--- DATA BLOCK Enclosed Below ---
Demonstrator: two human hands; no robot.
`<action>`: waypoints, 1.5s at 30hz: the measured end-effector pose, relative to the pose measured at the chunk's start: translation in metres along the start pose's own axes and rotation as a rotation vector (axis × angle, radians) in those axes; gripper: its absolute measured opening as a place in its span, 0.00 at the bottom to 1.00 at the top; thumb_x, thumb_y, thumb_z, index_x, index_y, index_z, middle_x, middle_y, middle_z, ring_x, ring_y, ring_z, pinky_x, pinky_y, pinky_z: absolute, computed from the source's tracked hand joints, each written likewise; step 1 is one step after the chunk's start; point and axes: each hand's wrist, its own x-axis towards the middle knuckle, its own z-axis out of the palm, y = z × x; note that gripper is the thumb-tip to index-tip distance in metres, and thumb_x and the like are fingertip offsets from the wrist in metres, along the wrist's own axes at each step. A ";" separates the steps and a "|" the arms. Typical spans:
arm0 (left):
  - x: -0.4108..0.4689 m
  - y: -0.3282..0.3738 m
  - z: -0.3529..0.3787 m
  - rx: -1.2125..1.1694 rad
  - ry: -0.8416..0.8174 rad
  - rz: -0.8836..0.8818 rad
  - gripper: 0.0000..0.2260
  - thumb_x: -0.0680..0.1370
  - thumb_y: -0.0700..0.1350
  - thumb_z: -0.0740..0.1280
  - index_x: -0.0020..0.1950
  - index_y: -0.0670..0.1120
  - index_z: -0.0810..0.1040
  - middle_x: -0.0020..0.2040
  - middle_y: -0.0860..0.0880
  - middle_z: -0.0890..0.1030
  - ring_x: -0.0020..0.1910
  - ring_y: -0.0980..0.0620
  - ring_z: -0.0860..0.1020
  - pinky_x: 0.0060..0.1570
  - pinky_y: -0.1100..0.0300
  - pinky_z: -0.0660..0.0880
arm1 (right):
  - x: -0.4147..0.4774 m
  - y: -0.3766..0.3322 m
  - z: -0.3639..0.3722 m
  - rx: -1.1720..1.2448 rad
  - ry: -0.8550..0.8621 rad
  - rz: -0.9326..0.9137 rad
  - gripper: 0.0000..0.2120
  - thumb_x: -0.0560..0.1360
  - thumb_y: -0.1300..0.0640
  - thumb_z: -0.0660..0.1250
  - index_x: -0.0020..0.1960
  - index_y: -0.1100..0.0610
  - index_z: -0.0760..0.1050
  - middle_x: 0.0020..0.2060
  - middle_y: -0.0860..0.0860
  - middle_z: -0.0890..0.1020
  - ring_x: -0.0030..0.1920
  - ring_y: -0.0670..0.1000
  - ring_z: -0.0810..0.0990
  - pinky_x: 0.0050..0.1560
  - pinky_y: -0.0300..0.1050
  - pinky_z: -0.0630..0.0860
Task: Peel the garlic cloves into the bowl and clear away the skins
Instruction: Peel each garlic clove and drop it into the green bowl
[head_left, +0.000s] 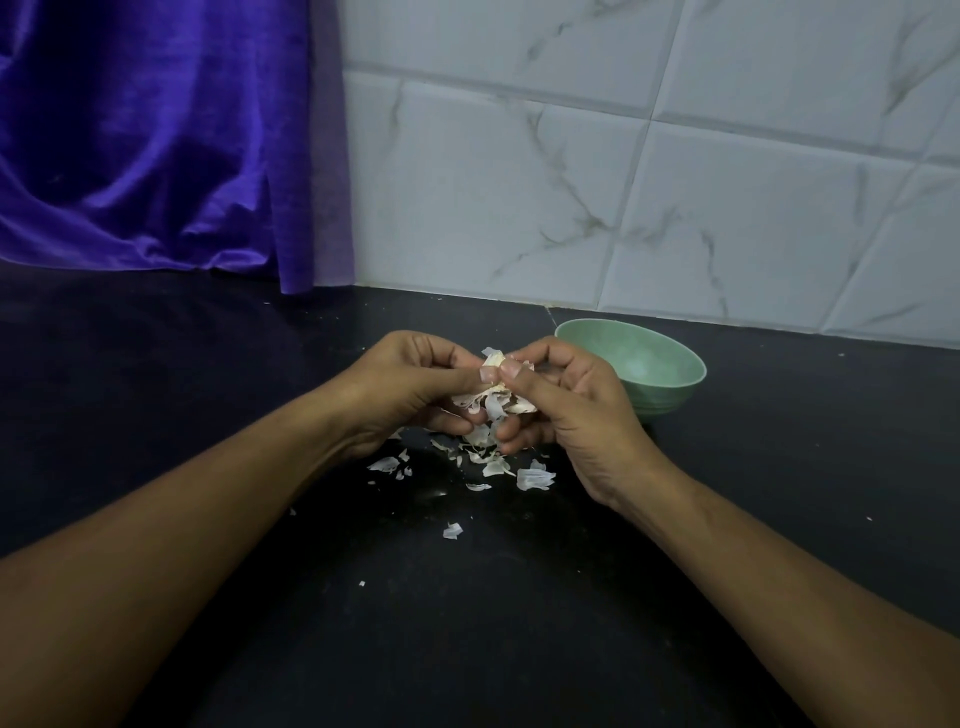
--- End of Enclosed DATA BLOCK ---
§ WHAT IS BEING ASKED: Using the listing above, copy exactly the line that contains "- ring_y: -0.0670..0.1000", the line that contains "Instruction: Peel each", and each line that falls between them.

§ PROBLEM SOLUTION:
  - ring_y: -0.0670..0.1000
  - ring_z: -0.0810..0.0990
  - pinky_x: 0.0050..0.1560
  - pinky_y: -0.0300..0.1050
  - pinky_z: -0.0630..0.0860
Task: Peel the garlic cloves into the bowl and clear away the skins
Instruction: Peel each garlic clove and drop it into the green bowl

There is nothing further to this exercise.